Missing data are often overcome using imputation, which leverages the entire dataset to replace missing values with informed placeholders. This method can be modified for censored data by also incorporating partial information from censored values. One such modification proposed by Atem et al. (2017, 2019a, 2019b) is conditional mean imputation where censored covariates are replaced by their conditional means given other fully observed information. These methods are robust to additional parametric assumptions on the censored covariate and utilize all available data, which is appealing. However, in implementing these methods, we discovered that these three articles provide nonequivalent formulas and, in fact, none is the correct formula for the conditional mean. Herein, we derive the correct form of the conditional mean and discuss the bias incurred when using the incorrect formulas. Furthermore, we note that even the correct formula can perform poorly for log hazard ratios far from . We also provide user-friendly R software, the imputeCensoRd package, to enable future researchers to tackle censored covariates correctly.

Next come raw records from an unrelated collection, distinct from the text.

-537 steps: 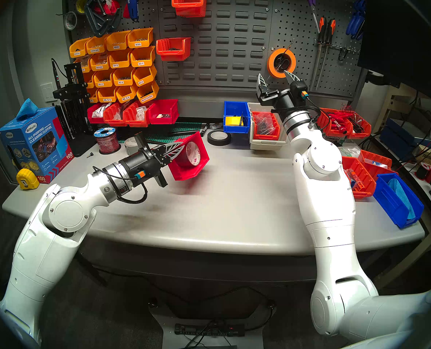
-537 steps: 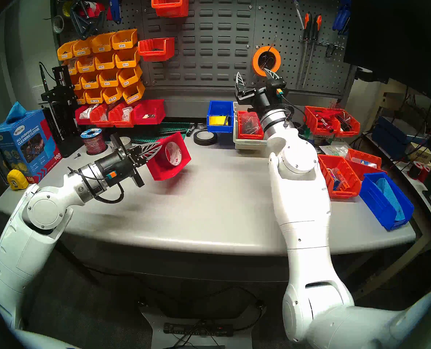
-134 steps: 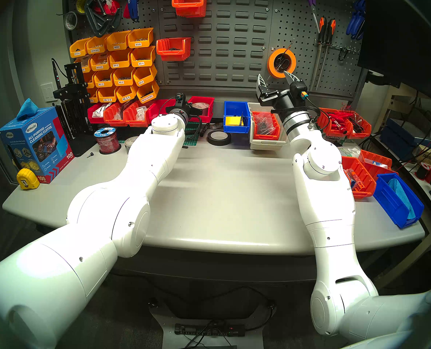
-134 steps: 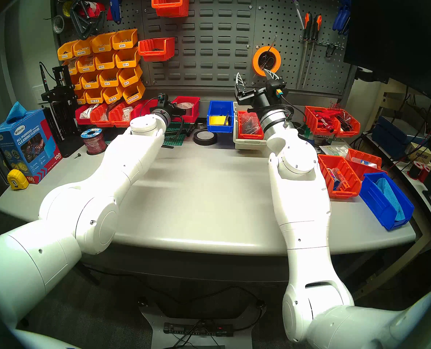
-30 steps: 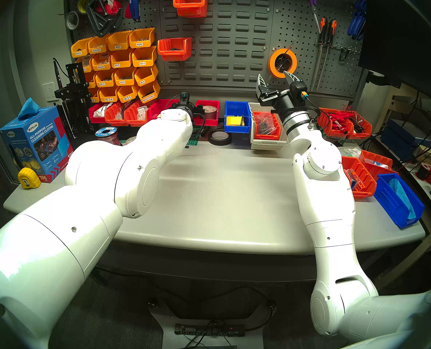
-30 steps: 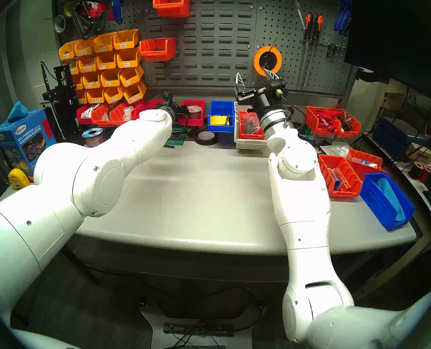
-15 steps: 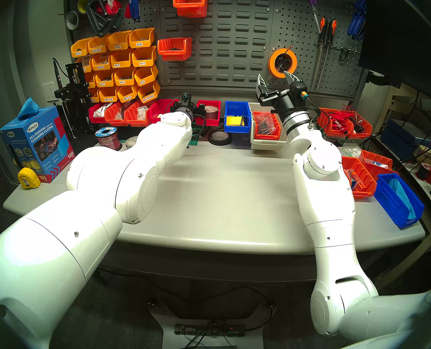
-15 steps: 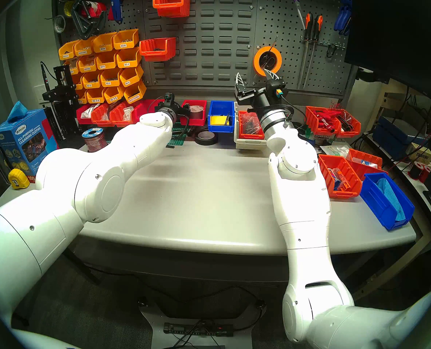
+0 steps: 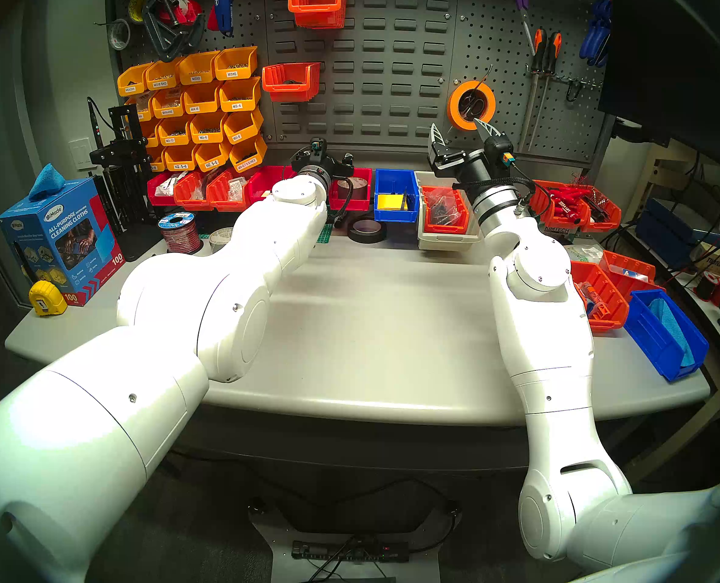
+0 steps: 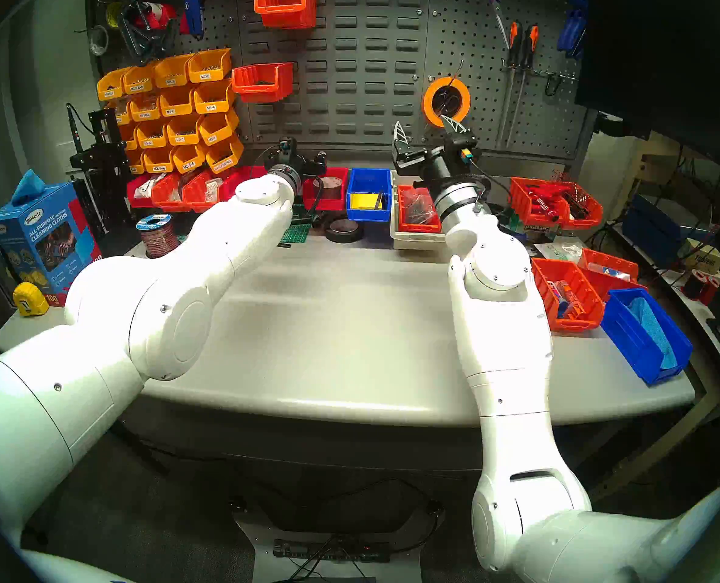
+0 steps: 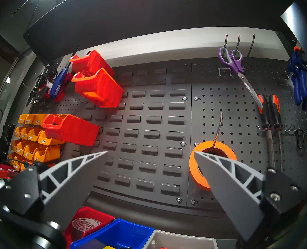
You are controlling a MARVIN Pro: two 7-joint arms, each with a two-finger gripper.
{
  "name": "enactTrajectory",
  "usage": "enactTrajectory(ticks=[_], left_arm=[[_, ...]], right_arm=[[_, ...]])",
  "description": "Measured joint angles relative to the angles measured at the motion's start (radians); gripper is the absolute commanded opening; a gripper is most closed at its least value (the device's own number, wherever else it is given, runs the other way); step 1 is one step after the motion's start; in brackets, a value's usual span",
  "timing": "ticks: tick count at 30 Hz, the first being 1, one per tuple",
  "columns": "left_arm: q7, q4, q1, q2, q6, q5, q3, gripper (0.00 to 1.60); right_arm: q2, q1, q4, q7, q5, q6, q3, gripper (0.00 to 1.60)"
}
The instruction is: Hang all the unorganized tool boxes onto the wall
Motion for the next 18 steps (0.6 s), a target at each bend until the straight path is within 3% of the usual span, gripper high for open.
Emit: enactTrajectory(ticks=[10, 18], left_arm=[[0.011, -0.137, 0.085, 0.033, 0.046, -0.017, -0.024, 1.6], [0.004, -0.243, 0.154, 0.062, 0.043, -0.018, -0.026, 1.6]], right_arm=[[0.0, 0.0, 0.0, 0.0, 0.0, 0.0, 0.0, 1.6], [0.0, 0.0, 0.001, 0.0, 0.0, 0.0, 0.0, 1.6]])
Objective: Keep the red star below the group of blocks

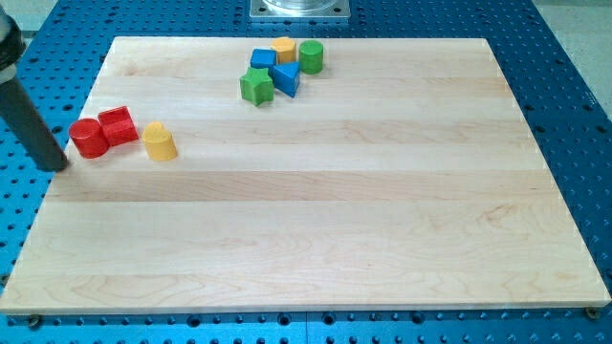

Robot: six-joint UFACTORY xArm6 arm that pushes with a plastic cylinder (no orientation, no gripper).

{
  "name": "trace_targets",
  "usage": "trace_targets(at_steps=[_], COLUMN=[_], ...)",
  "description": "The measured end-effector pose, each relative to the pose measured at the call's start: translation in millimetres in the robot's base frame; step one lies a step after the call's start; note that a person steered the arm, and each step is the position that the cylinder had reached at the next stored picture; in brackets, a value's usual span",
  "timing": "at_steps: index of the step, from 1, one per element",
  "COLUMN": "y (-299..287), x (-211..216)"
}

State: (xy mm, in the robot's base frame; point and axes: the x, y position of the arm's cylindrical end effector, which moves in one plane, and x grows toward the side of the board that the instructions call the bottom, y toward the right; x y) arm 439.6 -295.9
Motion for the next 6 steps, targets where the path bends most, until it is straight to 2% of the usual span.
trace_targets(at_steps=[1, 2, 3, 5, 6], y=[53.6, 40.5, 75.9, 88.5, 161.6], x=[-65.0, -97.9, -121.6, -114.9, -57.7])
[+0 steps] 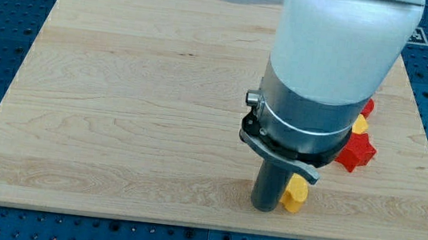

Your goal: Move the yellow heart to red star

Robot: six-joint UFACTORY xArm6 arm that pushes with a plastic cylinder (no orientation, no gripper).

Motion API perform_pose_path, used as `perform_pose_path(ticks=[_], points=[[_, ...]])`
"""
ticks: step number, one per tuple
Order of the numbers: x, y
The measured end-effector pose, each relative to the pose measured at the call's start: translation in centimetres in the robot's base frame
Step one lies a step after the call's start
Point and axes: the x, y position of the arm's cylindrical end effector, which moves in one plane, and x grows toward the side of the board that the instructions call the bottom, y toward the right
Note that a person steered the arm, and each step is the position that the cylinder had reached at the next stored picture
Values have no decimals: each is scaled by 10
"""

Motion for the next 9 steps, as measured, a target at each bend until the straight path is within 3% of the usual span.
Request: perform_pose_path(ticks=[2, 7, 9], points=[[-6, 34], [-23, 22], [-23, 57]])
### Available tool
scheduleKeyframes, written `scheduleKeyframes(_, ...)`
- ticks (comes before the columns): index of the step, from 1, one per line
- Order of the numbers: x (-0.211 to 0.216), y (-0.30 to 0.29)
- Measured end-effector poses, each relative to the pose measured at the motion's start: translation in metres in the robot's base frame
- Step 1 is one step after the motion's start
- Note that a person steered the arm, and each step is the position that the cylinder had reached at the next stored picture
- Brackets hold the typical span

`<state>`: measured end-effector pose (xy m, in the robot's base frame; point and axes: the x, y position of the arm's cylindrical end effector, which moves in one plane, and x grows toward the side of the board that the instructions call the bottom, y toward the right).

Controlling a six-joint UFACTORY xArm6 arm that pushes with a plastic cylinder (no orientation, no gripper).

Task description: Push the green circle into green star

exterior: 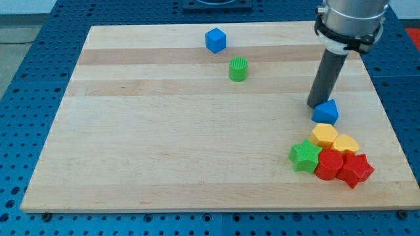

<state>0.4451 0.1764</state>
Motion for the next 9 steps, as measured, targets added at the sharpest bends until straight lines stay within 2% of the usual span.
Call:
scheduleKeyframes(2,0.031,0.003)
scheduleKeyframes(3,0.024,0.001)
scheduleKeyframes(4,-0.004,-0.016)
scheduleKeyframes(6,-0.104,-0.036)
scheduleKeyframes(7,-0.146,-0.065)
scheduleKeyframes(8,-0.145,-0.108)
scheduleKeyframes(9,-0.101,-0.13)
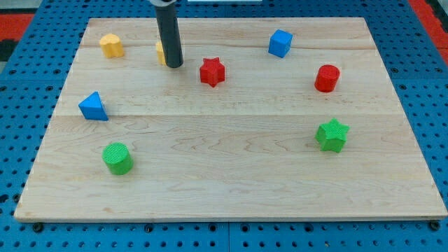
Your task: Push the yellow hexagon towards the top left
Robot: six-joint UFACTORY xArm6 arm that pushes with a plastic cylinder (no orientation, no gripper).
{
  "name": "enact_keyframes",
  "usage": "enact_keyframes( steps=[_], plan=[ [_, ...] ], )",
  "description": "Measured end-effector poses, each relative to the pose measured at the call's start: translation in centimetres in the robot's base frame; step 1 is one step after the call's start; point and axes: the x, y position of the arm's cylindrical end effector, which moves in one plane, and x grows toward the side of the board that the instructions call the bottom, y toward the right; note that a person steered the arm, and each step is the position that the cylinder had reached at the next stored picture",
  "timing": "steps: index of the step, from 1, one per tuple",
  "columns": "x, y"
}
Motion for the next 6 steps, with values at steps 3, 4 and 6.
enact_keyframes(
  steps=[3,4,6],
  plan=[
    [2.8,-1.2],
    [0.5,-2.1],
    [1.8,-0.5]
  ],
)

缺失数据通常可以通过插补来解决,该方法利用整个数据集,用有根据的占位符替换缺失值。这种方法可以通过结合来自删失值的部分信息来修改,以适应删失数据。Atem 等人(2017 年、2019a 年、2019b 年)提出的一种此类修改方法是条件均值插补,其中删失协变量用其他完全观察到的信息的条件均值替换。这些方法对删失协变量的附加参数假设具有鲁棒性,并利用所有可用数据,这很有吸引力。然而,在实施这些方法时,我们发现这三篇文章提供的公式并不等价,实际上,没有一个公式是条件均值的正确公式。在此,我们推导出条件均值的正确形式,并讨论使用不正确公式时产生的偏差。此外,我们还注意到,即使是正确的公式,对于远离 的对数风险比也可能表现不佳。我们还提供了用户友好的 R 软件,即 imputeCensoRd 包,以便未来的研究人员能够正确处理删失协变量。